II. ALLEGATIONS AND ADMISSIONS
- The Notice of Hearing contains the following allegations that the Respondent, Michael James Farrell, (the “Respondent”):
- Allegation #1: between June 14, 2013 and January 15, 2019, obtained, possessed, and in some instances, used to process transactions, 172 pre-signed account forms in respect of 89 clients, contrary to MFDA Rule 2.1.1; and
- Allegation #2: between June 6, 2013 and December 19, 2018, altered and used to process transactions, 66 account forms in respect of 48 clients, by altering information on the account forms without having the client initial the alterations, contrary to MFDA Rule 2.1.1.
- In Part II of the Settlement Agreement, at paragraph 4, the Respondent admitted forgoing the allegations as follows:
- The Respondent admits to the following violations of the By-laws, Rules or Policies of the Mutual Fund Dealers Association of Canada (“MFDA”):
- between June 14, 2013 and January 15, 2019, the Respondent obtained, possessed, and in some instances, used to process transactions, 172 pre signed account forms in respect of 89 clients, contrary to MFDA Rule 1.1; and
- between June 6, 2013 and December 19, 2018, the Respondent altered and used to process transactions, 66 account forms in respect of 48 clients, by altering information on the account forms without having the client initial the alterations, contrary to MFDA Rule 2.1.1.
- Further, as set out in Part II of the Settlement Agreement at paragraph 5, Staff and the Respondent agreed to the following penalties and terms:
- Staff and the Respondent agree and consent to the following terms of settlement:
- the Respondent shall pay a fine in the amount of $20,000 in certified funds upon acceptance of the Settlement Agreement, pursuant to s. 24.1.1(b) of MFDA By-law No.1;
- the Respondent shall be suspended from conducting securities related business in any capacity while in the employ of or associated with any Member of the MFDA for a period of 60 days, pursuant to 24.1.1(c) of MFDA By-law No.1;
- the Respondent shall pay costs in the amount of $2,500 in certified funds upon acceptance of the Settlement Agreement, pursuant to s. 24.2 of MFDA By-law No.1;
- the Respondent shall in the future comply with MFDA Rule 1.1; and
- the Respondent will attend in person or by videoconference on the date set for the Settlement Hearing.
- Further, in paragraph 6 of the Settlement Agreement, Staff and the Respondent agreed as follows:
- Staff and the Respondent agree to the settlement on the basis of the facts set out in Part III herein and consent to the making of an Order in the form attached as Schedule “A”.
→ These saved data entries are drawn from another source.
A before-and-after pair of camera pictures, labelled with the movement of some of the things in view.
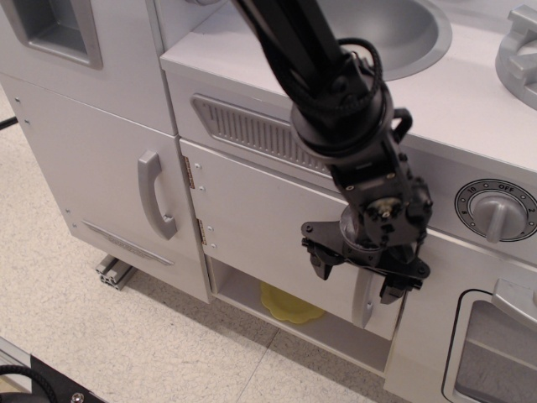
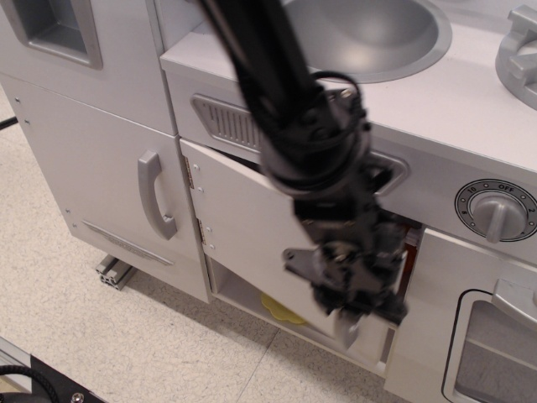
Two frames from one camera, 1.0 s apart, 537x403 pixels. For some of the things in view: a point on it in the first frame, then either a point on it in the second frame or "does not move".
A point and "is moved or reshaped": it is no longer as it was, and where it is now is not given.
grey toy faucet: x=516 y=55 does not move
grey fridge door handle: x=148 y=166 does not move
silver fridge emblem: x=127 y=244 does not move
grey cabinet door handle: x=362 y=297 is moved or reshaped
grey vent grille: x=257 y=131 does not move
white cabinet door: x=251 y=215 is moved or reshaped
III. SETTLEMENT AGREEMENT AND AGREED FACTS
- The Settlement Agreement is attached to these Reasons for Decision. The following are the agreed facts from the Settlement Agreement which are most salient for present purposes:
Registration History:
- Commencing in December 1989, the Respondent was registered in the securities
- Commencing on September 15, 1999, the Respondent was registered in Ontario as a mutual fund salesperson (now known as a dealing representative) with FundEx Investments Inc. (the “Member”), a Member of the MFDA.
- From July 4, 2002 to October 20, 2009, the Member designated the Respondent as a branch manager with the Member.
- At all material times, the Respondent conducted business in the Oshawa, Ontario
Pre-Signed Account Forms
- At all material times, the Member’s policies and procedures prohibited its dealing representatives from using pre-signed account forms.
- Between June 14, 2013 and January 15, 2019, the Respondent obtained, possessed, and in some instances, used to process transactions, 172 pre-signed account forms in respect of approximately 89 clients.
- The pre-signed account forms include: order entry forms; Registered Education Savings Plan (“RESP”) withdrawal forms; fund company investment application forms; direct transfer and transfer authorization forms; RESP payment forms; Know Your Client (“KYC”) update forms; a Home Buyers Plan withdrawal form and New Client Application forms (“NCAF”).
Altered Account Forms
- Between June 6, 2013 and December 19, 2018, the Respondent altered and used to process transactions, 66 account forms in respect of 48 clients by altering information on the account forms without having the client initial the In some instances, the Respondent used white out to alter information on the account forms.
- The Respondent altered information on the account forms such as fund codes and names; sales charge percentage information; KYC information; beneficiary designations; purchase start dates; and purchase instructions and transaction
The Member’s Investigation
- On December 20, 2018 and February 22, 2019, the Member conducted a branch review of the Respondent’s files and identified the account forms that are the subject of this Settlement Agreement.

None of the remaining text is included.